30.   Because of this waiver, I find the parties did not have an agreement about a specific deadline for the drawings. While Mr. Cox did tell Mr. Grenier in July 2022 that he was “hoping” to get back to the project in “the next couple weeks”, I find this message does not constitute a commitment to have the drawings ready by a specific date. There is no evidence before me that Mr. Grenier communicated to Mr. Cox that he required the drawings within a specific timeframe. Instead, Mr. Grenier chose to hire a new designer, without communicating this to Mr. Cox.

31.   Mr. Cox acknowledged the delay when he sent the final plans to Mr. Grenier. However, he says that his timing was still reasonable, because Mr. Grenier was planning to start construction in the spring of 2023. While I find it was implied that Mr. Cox would provide the drawings within a reasonable time, given the project’s overall length and the previous delays, I find Mr. Grenier has not proven that Mr. Cox breached this implied provision.

32.   So, I find Mr. Cox fulfilled his contractual obligations by providing the drawings to Mr. Grenier, and Mr. Grenier must pay the $3,080 invoice.

33.   I note that Mr. Grenier argues that he should receive his $2,800 deposit back, because Mr. Cox did not complete the work. Mr. Grenier did not file a counterclaim, so I infer he argues that this amount should be set off against anything he owes Mr. Cox. For the reasons above, I find that Mr. Cox did complete the contracted work. So, I decline to order any set off for Mr. Grenier’s deposit.

CRT FEES, EXPENSES, AND INTEREST

34.   The Court Order Interest Act applies to the CRT. Mr. Cox is entitled to pre-judgment interest on the $3,080 from February 13, 2023, the invoice date, to the date of this decision. This equals $172.56.

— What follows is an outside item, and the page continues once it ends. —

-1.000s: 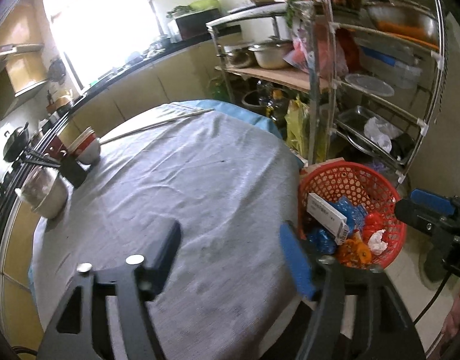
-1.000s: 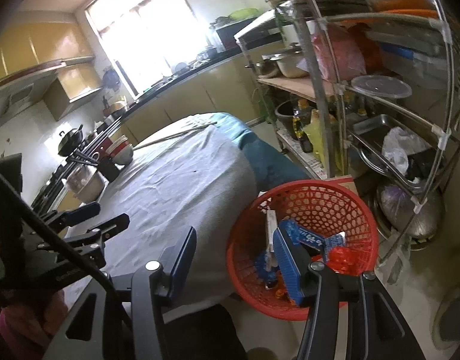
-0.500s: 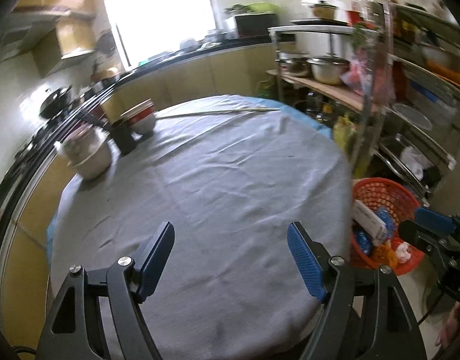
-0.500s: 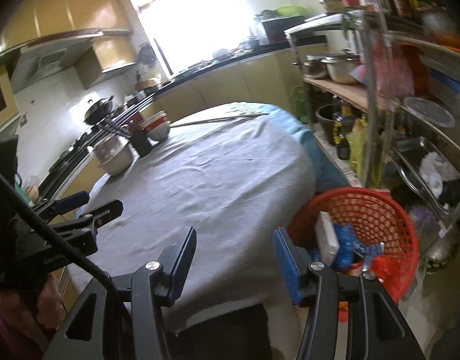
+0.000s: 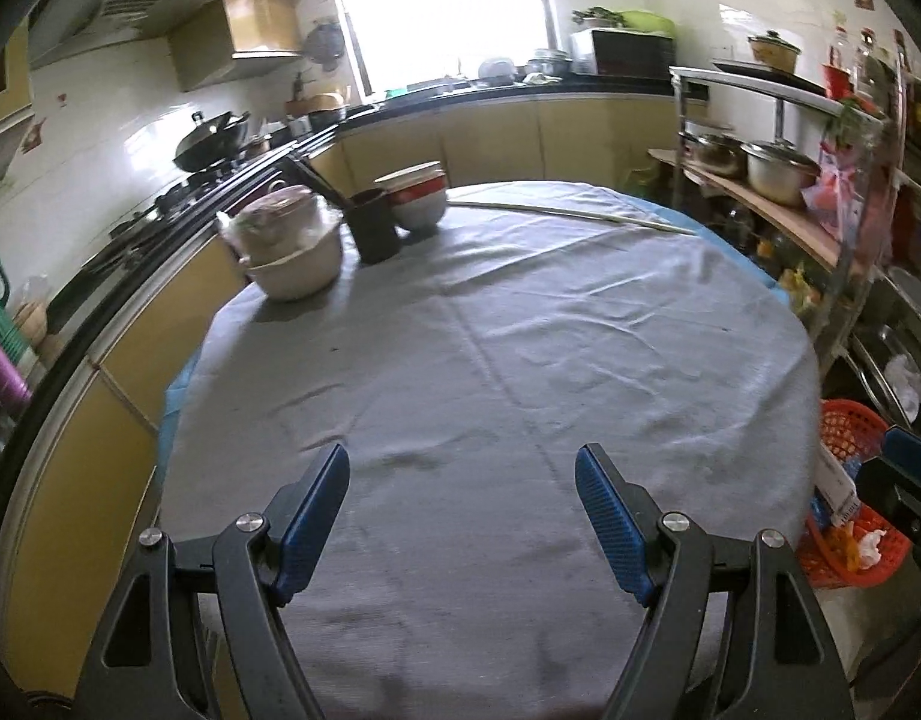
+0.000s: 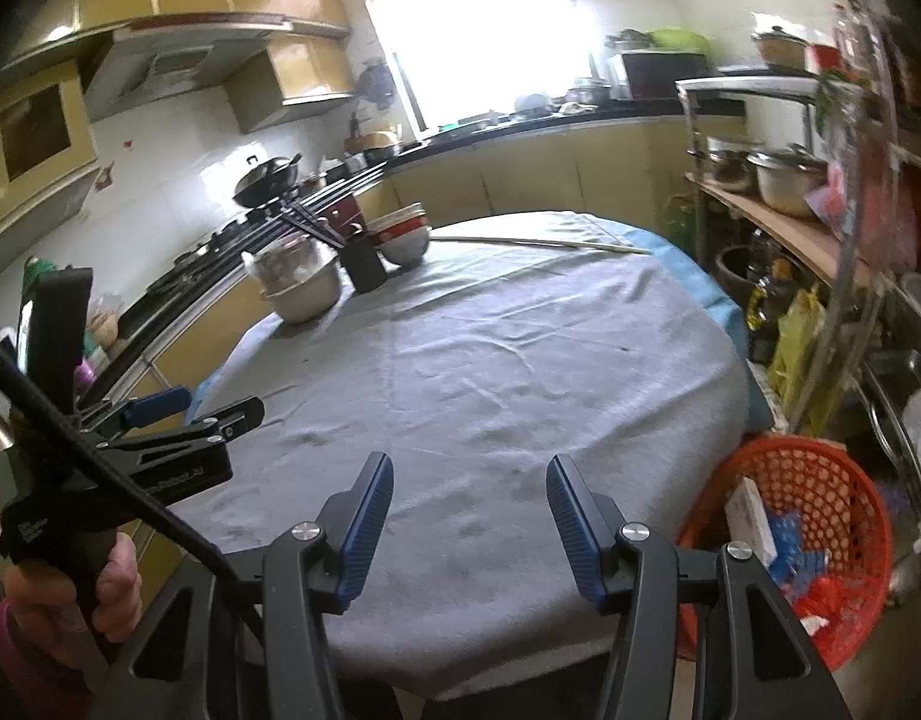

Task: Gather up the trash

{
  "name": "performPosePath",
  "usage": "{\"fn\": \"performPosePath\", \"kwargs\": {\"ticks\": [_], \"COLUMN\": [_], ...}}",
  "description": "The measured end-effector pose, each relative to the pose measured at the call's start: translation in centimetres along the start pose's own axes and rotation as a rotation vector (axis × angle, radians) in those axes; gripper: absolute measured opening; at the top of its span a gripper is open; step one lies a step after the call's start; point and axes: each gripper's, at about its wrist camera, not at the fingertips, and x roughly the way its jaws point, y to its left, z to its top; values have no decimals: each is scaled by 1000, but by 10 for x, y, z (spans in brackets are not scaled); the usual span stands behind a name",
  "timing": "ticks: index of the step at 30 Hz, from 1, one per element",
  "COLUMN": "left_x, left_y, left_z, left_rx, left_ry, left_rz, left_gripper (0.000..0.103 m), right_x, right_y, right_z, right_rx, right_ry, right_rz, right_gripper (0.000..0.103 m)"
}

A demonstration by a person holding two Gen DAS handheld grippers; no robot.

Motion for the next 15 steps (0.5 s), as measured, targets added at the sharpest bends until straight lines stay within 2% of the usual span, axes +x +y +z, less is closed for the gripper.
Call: {"fn": "performPosePath", "kwargs": {"ticks": [6,15], "left_x": [0,-2], "left_y": [21,32], "left_z": [-3,-6], "left_rx": [-33,-57], "left_ry": [5,5], "left_rz": [14,24], "left_gripper": [78,78], "right_x": [8,17], "right_y": [23,39], "right_z": [4,7], "right_rx": [-27,-64], "right_ry": [3,3], "right_rz": [27,19], "right_gripper": [57,57]}}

35.   Under CRTA section 49 and the CRT Rules, the CRT will generally order an unsuccessful party to reimburse a successful party for CRT fees and reasonable dispute-related expenses. I see no reason in this case not to follow that general rule. Mr. Cox was the successful party, so I find he is entitled to reimbursement of $175 in CRT fees. Neither party claimed dispute-related expenses.

ORDERS

36.   Within 21 days of this decision, I order Mr. Grenier to pay Mr. Cox a total of $3,427.56, broken down as follows:

a.    $3,080 in debt,

b.    $172.56 in pre-judgment interest under the Court Order Interest Act, and

c.    $175 in CRT fees.

37.   Mr. Cox is entitled to post-judgment interest, as applicable.

38.   This is a validated decision and order. Under CRTA section 58.1, a validated copy of the CRT’s order can be enforced through the Provincial Court of British Columbia. Once filed, a CRT order has the same force and effect as an order of the Provincial Court of British Columbia. 

 

Alison Wake, Tribunal Member

 



[1] Schellenberg v. Wawanesa Mutual Insurance Company, 2019 BCSC 196, at paragraph 112.

[2] Absolute Industries Ltd. v. Harris, 2014 BCSC 287 at paragraph 61.

[3] Saskatchewan River Bungalows Ltd. v. Maritime Life Assurance Co., 1994 CanLII 100 (SCC), [1994] 2 S.C.R. 490.